The Book of Curses: True Tales of Voodoo, Hoodoo and Hex
Stuart Gordon
Brockhampton Press, 1997
242 pages

You know when you go into one of those big box chain bookstores that are all alike, and are immediately met by rows upon rows of discounted hardbacks of various sorts? And the New Age titles are usually something put out by the chain’s own publishing house, or other major houses? I think this started out life as one of those books. I got it from the local Goodwill bargain bin, but this may have been a career bargain book.

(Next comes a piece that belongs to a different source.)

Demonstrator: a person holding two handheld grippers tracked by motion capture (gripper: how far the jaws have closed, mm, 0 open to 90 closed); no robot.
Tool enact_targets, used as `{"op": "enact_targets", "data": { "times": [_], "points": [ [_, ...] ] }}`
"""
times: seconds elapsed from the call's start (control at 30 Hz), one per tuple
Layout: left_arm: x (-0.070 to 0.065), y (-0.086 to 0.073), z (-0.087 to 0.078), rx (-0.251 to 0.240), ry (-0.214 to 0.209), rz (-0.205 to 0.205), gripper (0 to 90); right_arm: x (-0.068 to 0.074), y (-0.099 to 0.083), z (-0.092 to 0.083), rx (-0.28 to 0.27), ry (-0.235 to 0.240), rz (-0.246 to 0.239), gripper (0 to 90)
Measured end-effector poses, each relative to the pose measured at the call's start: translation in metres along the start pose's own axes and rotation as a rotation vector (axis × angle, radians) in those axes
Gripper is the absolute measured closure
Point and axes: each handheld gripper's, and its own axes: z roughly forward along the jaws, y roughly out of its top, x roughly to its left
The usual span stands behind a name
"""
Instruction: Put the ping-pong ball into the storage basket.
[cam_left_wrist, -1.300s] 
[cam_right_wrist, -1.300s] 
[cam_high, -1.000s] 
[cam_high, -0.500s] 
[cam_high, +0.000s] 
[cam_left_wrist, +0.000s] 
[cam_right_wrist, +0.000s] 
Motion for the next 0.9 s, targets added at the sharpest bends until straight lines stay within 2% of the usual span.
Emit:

This is not a book on how to curse people. It is, however, a collection of stories and anecdotes (all third person, nothing from the author’s own experiences) about curses in various magical and other systems. Some of the book delves into Afro-Caribbean religions; however, the MacBeth curse is also visited, as is the supposed curse on King Tut’s tomb. Gordon also touches briefly on modern witch hunts in the form of the Satanic Panic and child abuse allegations in the 1980s, and on the theory of tulpas, or thought-forms, as potential causes of curses through the power of belief.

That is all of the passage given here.